I looked into the pit and my pistol had sunk out of sight. The situation being what is was, I sat there for a time, more thoughtful than usual. What was I going to do? How would I explain to my teacher, Miss Lorene Bumpus, and my classmates why I had gone to the outhouse with two pistols and returned with only one? My special Christmas present was far too valuable to even consider dumping the whole gun set into the toilet.  It would be even harder to explain that. No way was that an option.

Tennessee winters in our neck of the woods can be very cold, especially in an airy outhouse with your pants down.  My business and my thought process actually took a very short time. I had to face the music. When I walked into the classroom, someone said,

“Where’s your other pistol?”

While my face was burning with embarrassment, giving as few details as possible, I simply said that I had accidentally dropped it down the toilet. This struck everyone as very funny, and provided me an excellent early opportunity to practice laughing at my own mistakes.  But, darn it!

This incident set off an unimaginable chain of events. News of my loss spread through all eight grades in almost no time. I became at once the object of some ridicule and pity, but most of all just good-natured laughter.

This was just the start of it. The boys wanted to know which pit I dropped my gun in, the one on the right or the one on the left, as you walk in. “The one on the left,” I replied.  Within 24 hours, the boys’ two-seater outhouse began to undergo an evolutionary change.

It started the next day by someone cutting a small sapling that was about six feet long, with a fork cut at the tip by removing the branches. (Boys often carried pocket knives in those days as well, another accepted cultural thing.) The stick was then used to try to “hook” the pistol on that fork with the idea of fishing it out of the toilet.When the effort failed, the stick was just left sticking out of the toilet seat about two feet in the air.

I wondered what anyone would do with the pistol if the stick were to work in fishing out the gun. I did my best to keep this a short thought, and then thought about something else—anything else.

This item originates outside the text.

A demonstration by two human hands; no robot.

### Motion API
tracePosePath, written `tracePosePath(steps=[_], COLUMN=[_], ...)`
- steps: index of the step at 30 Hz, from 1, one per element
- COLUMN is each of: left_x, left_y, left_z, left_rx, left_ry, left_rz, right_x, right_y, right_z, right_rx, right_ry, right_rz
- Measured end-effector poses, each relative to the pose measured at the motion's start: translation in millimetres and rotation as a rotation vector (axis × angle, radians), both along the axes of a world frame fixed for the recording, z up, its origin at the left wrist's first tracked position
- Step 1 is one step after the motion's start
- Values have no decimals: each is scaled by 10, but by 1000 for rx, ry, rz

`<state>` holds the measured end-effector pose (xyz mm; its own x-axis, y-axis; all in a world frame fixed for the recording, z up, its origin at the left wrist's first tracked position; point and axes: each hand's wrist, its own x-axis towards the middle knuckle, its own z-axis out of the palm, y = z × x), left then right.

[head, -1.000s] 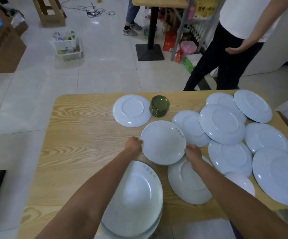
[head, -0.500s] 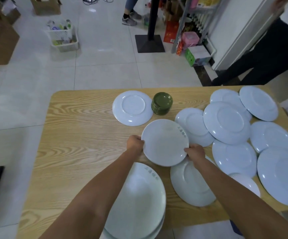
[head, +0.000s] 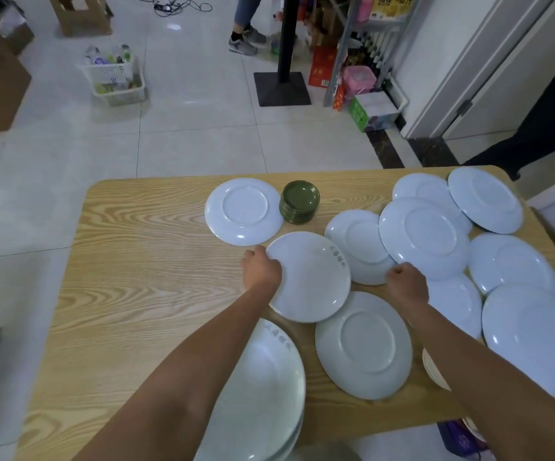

Over the coming days the number of saplings trimmed with forks of various shapes and sizes left sticking out of the pit grew from two, to four, and more. As far as I know no one ever removed a stick after trying unsuccessfully to fish out the pistol. As the story got older at school, the number of efforts, as measured by the number of forked sticks left protruding up through the toilet seat, slowed and came to an eventual halt. All together, I’d guess that 12-15 sticks angled in various directions from the pit up through the toilet seat, like a large-scale arrangement of dried reeds or twigs in a vase.

For most, if not all, of the remainder of that school year the boys’ two-seater outhouse effectively became a one-seater. Sometime afterwards the collection of sticks was removed, restoring the two-seater feature. I have no idea who did the good deed.

There were no reports of my pistol ever being recovered. I wonder if Roy Rogers ever lost a pistol in an outhouse.